> [Task goal]: The whole listing below must be printed again exactly, images excluded.

> [Data provided]:
[Start of section]
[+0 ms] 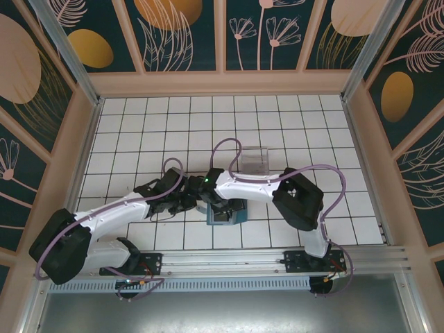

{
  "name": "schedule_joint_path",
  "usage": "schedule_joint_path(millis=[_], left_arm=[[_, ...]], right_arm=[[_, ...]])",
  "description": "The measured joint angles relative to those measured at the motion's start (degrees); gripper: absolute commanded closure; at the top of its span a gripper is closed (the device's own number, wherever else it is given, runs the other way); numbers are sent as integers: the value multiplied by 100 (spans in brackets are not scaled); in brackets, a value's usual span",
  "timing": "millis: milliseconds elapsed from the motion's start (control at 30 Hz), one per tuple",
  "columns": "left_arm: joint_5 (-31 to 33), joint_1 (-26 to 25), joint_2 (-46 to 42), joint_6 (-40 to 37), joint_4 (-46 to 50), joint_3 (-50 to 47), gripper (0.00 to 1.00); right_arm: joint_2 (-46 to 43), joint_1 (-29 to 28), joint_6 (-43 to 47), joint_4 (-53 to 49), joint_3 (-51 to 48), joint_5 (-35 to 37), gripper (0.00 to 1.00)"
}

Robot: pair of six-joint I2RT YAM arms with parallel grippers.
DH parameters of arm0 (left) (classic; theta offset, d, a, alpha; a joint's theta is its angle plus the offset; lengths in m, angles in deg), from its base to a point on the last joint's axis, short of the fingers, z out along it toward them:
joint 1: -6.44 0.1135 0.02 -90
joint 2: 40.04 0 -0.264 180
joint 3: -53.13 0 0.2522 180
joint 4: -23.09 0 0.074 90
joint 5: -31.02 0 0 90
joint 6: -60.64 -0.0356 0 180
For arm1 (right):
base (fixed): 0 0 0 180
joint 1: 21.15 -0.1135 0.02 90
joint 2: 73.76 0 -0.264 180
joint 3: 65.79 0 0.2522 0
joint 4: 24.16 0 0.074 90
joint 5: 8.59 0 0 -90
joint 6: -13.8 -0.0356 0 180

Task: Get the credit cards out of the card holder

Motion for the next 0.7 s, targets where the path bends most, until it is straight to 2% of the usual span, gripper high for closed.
schedule_joint_path(millis=[367, 700], left_arm=[[-142, -4, 297, -437, 4, 479, 93], [-262, -4, 494, -560, 68, 887, 94]], right_arm=[[-483, 28, -151, -116, -492, 184, 45], [-968, 166, -168, 343, -1331, 190, 45]])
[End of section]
> [Solved exercise]:
[+0 ms] 

{
  "name": "schedule_joint_path",
  "usage": "schedule_joint_path(millis=[_], left_arm=[[_, ...]], right_arm=[[_, ...]])",
  "description": "The measured joint angles relative to those measured at the motion's start (degrees); gripper: absolute commanded closure; at the top of its span a gripper is closed (the device's own number, wherever else it is given, runs the other way); numbers are sent as integers: the value multiplied by 100 (spans in brackets are not scaled); in brackets, a value's usual span",
  "timing": "millis: milliseconds elapsed from the motion's start (control at 30 Hz), one per tuple",
  "columns": "left_arm: joint_5 (-31 to 33), joint_1 (-26 to 25), joint_2 (-46 to 42), joint_6 (-40 to 37), joint_4 (-46 to 50), joint_3 (-50 to 47), gripper (0.00 to 1.00); right_arm: joint_2 (-46 to 43), joint_1 (-29 to 28), joint_6 (-43 to 47), joint_4 (-53 to 49), joint_3 (-51 to 48), joint_5 (-35 to 37), gripper (0.00 to 1.00)"
}

Robot: pair of six-joint I2RT YAM arms with parallel grippers.
DH parameters of arm0 (left) (classic; theta offset, d, a, alpha; a joint's theta is its angle plus the offset; lengths in m, angles in deg), from its base to a point on the last joint's axis, short of the fingers, z out along it toward them:
joint 1: -6.44 0.1135 0.02 -90
joint 2: 40.04 0 -0.264 180
joint 3: -53.13 0 0.2522 180
joint 4: -23.09 0 0.074 90
joint 5: -31.02 0 0 90
joint 6: -60.64 -0.0356 0 180
For arm1 (right):
base (fixed): 0 0 0 180
joint 1: 21.15 -0.1135 0.02 90
joint 2: 73.76 0 -0.264 180
joint 3: 65.79 0 0.2522 0
joint 4: 24.16 0 0.074 90
joint 5: 8.59 0 0 -90
joint 6: -13.8 -0.0356 0 180

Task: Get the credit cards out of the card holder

Motion for the next 0.7 s, targets where the path bends most, until it is straight to 2% of the usual span, gripper high for closed.
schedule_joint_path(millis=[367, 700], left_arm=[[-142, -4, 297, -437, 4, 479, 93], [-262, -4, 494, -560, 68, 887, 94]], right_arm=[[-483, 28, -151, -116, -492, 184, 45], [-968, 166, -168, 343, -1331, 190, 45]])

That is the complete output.